Exercise
Go over the listing below line by line and tally those containing "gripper". Give only the tally.
━━ Source data
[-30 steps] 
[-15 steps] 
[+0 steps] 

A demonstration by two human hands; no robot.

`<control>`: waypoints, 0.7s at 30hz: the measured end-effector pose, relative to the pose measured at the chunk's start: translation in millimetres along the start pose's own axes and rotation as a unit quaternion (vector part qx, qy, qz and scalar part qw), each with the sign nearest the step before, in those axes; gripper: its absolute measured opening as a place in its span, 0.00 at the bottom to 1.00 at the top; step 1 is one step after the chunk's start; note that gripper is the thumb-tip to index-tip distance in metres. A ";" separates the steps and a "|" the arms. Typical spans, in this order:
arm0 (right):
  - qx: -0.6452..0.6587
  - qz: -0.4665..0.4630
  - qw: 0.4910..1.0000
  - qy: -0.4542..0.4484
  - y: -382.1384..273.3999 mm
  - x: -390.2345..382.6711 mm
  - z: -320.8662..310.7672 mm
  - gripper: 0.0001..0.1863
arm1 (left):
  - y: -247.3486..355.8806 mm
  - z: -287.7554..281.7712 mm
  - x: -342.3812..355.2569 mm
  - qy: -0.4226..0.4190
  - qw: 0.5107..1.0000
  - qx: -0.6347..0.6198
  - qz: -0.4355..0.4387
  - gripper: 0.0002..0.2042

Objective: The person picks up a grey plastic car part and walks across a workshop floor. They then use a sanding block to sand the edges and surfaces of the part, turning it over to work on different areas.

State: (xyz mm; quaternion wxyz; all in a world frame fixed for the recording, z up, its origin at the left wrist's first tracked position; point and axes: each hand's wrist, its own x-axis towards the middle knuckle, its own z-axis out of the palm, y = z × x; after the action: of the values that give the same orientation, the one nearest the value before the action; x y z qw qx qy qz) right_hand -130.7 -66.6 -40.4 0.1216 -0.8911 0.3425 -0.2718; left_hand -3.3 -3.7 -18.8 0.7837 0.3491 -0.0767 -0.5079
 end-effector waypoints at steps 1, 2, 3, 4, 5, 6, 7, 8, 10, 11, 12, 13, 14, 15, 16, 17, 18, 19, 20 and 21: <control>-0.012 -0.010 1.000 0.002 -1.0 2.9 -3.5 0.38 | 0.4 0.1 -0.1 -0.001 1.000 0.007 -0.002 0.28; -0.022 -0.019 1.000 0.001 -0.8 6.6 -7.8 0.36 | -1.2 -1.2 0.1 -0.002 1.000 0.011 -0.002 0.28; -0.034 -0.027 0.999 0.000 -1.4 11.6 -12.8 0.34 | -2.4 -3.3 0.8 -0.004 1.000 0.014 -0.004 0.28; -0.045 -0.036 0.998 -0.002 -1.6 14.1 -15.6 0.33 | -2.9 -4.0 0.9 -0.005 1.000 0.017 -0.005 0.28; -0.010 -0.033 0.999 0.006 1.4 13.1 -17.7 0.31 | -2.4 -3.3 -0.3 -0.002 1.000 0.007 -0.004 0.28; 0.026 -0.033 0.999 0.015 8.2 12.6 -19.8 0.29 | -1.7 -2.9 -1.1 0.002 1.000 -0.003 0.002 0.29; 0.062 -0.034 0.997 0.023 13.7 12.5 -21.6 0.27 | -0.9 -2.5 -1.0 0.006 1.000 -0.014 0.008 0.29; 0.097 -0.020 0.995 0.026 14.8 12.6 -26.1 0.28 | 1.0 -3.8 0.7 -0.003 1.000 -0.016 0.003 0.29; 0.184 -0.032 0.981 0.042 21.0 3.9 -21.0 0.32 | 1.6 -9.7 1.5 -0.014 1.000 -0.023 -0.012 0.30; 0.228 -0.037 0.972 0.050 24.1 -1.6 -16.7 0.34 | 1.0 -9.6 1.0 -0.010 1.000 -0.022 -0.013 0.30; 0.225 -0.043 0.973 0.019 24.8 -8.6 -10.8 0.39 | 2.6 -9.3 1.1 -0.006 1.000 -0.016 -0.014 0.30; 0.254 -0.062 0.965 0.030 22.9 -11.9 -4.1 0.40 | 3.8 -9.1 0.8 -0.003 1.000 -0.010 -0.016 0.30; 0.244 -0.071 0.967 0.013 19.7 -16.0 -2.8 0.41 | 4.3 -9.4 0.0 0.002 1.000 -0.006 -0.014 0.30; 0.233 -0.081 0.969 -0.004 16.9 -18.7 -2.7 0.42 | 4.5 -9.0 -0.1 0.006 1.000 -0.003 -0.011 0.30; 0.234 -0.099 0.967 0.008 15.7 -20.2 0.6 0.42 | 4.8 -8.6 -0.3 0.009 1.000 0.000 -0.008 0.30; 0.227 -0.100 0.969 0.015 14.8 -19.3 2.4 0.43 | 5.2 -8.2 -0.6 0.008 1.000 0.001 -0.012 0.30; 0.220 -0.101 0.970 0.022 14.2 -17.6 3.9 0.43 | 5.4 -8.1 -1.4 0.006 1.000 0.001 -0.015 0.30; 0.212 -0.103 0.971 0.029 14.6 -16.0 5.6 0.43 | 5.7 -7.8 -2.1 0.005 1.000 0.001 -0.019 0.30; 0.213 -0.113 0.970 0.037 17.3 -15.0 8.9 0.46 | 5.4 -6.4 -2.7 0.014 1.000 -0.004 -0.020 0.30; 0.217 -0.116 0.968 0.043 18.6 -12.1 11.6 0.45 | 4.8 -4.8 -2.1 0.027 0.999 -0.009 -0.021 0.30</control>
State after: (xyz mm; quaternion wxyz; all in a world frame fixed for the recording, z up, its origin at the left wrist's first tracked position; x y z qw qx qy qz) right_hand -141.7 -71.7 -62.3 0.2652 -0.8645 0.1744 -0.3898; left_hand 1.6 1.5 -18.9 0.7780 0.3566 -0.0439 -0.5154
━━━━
Written solution
3